• Your assignment
Return every line of the data exactly as it appears.
/---
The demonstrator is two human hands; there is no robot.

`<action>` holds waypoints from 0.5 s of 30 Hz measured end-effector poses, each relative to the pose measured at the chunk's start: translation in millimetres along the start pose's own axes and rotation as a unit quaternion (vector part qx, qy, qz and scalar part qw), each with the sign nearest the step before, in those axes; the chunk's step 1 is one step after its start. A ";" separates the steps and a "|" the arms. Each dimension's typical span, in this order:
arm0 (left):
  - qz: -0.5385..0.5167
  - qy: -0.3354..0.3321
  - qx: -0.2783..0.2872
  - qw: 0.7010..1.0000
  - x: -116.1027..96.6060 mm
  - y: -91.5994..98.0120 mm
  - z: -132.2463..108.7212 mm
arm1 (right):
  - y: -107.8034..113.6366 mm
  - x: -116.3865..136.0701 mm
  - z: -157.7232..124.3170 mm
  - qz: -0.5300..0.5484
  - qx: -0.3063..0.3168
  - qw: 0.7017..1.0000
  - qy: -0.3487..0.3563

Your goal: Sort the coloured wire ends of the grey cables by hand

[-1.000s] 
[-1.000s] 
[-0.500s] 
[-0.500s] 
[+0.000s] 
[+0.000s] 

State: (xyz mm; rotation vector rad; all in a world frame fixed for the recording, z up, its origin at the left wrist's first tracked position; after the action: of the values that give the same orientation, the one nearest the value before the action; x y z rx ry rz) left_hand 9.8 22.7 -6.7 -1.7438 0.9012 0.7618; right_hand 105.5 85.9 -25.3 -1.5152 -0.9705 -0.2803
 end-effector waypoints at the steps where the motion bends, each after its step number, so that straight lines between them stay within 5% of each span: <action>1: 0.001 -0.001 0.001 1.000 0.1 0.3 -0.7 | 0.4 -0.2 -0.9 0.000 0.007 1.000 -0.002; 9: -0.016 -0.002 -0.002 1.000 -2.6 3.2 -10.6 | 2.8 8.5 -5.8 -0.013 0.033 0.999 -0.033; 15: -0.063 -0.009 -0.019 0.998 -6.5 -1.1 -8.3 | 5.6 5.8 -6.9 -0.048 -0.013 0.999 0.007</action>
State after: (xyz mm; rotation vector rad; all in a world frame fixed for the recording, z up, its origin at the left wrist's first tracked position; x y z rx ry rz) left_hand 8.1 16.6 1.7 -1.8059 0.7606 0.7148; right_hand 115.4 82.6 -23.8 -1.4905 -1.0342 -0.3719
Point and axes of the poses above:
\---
• Response to this exercise
The demonstrator is two human hands; there is no robot.

`<action>` holds waypoints from 0.5 s of 30 Hz measured end-effector poses, each relative to the pose measured at the chunk's start: translation in millimetres along the start pose's own axes and rotation as a unit quaternion (vector part qx, qy, qz and scalar part qw), each with the sign nearest the step before, in those axes; the chunk's step 1 is one step after its start. A ";" separates the steps and a "|" the arms. Each dimension's typical span, in this order:
arm0 (left):
  - qz: -0.5385..0.5167
  - qy: -0.3354..0.3321
  - qx: -0.2783..0.2872
  - qw: 0.7010..1.0000
  - x: -116.1027..96.6060 mm
  - y: -91.5994..98.0120 mm
  - z: -132.2463..108.7212 mm
arm1 (right):
  - y: -107.8034..113.6366 mm
  - x: -116.3865..136.0701 mm
  - z: -157.7232..124.3170 mm
  - qz: -0.5300..0.5484
  - qx: -0.3063..0.3168
  - qw: 0.7017..1.0000
  - qy: -0.3487..0.3563

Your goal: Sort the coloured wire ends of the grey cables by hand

[-1.000s] 
[-1.000s] 
[-0.500s] 
[-0.500s] 
[+0.000s] 
[+0.000s] 

State: (xyz mm; rotation vector rad; all in a world frame fixed for the recording, z up, its origin at the left wrist's first tracked position; after the action: of the values that give the same orientation, the one nearest the value before the action; x y z rx ry rz) left_hand 9.8 22.7 -6.7 -1.7438 0.9012 0.7618; right_hand 105.5 85.9 -25.3 -1.5152 -0.9705 -0.2803
 end-effector waypoints at the steps where the motion bends, each after its step number, so that straight lines between them stay within 5% of each span: <action>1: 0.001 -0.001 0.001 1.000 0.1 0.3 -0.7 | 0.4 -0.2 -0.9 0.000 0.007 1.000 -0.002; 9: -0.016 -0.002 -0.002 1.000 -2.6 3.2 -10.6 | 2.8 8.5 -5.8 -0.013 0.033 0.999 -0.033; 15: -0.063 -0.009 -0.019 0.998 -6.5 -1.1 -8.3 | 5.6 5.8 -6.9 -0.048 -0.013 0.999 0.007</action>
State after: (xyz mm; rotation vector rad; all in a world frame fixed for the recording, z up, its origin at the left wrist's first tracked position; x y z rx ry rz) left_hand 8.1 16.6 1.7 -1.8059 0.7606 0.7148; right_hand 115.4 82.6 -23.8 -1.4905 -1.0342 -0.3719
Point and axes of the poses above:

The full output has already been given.